| Instructions to follow |
Scan the material below for the word "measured", then copy every line in which it appears.

/---

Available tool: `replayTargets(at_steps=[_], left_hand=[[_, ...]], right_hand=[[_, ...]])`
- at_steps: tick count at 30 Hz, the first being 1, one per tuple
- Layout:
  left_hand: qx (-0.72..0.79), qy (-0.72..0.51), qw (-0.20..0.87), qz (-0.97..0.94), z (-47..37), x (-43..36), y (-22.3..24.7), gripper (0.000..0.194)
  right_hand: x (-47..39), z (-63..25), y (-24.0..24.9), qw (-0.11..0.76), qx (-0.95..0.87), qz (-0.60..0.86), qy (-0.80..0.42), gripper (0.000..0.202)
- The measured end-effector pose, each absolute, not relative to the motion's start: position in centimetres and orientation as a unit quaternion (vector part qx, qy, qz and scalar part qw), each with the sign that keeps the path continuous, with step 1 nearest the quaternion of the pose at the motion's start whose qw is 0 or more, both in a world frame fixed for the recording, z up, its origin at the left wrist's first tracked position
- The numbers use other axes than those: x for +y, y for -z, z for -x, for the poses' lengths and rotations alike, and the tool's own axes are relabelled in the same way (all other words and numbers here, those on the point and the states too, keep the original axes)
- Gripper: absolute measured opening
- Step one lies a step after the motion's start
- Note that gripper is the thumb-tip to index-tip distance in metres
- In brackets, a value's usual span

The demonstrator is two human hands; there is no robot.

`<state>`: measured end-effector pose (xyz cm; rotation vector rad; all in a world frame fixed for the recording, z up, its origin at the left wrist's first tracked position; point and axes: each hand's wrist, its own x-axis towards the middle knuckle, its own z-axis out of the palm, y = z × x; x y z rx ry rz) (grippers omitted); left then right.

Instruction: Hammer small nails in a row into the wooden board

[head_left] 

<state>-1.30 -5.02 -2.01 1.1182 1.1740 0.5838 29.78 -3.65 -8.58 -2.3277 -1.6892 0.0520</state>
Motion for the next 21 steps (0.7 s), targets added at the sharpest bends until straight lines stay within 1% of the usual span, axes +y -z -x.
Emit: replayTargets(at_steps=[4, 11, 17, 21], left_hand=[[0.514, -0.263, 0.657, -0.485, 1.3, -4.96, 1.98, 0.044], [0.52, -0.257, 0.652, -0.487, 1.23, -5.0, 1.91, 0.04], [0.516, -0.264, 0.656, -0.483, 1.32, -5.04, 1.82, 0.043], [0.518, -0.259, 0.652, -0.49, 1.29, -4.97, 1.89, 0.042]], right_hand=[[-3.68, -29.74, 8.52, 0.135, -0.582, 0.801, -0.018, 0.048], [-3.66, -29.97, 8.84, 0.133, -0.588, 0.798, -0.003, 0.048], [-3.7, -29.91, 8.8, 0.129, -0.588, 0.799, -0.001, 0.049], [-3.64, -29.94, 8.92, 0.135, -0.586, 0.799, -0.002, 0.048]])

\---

| Answer space |
- The measured end-effector pose, each absolute, not relative to the motion's start: position in centimetres and orientation as a unit quaternion (vector part qx, qy, qz and scalar part qw), each with the sign that keeps the path continuous, with step 1 nearest the quaternion of the pose at the motion's start whose qw is 0 or more, both in a world frame fixed for the recording, z up, its origin at the left wrist's first tracked position
- Gripper: absolute measured opening
`<state>`: measured end-effector pose (xyz cm; rotation vector rad; all in a world frame fixed for the recording, z up, its origin at the left wrist's first tracked position; point and axes: each hand's wrist, its own x-axis towards the middle knuckle, its own z-axis out of the palm, y = z × x; x y z rx ry rz) (grippers omitted); left then right.

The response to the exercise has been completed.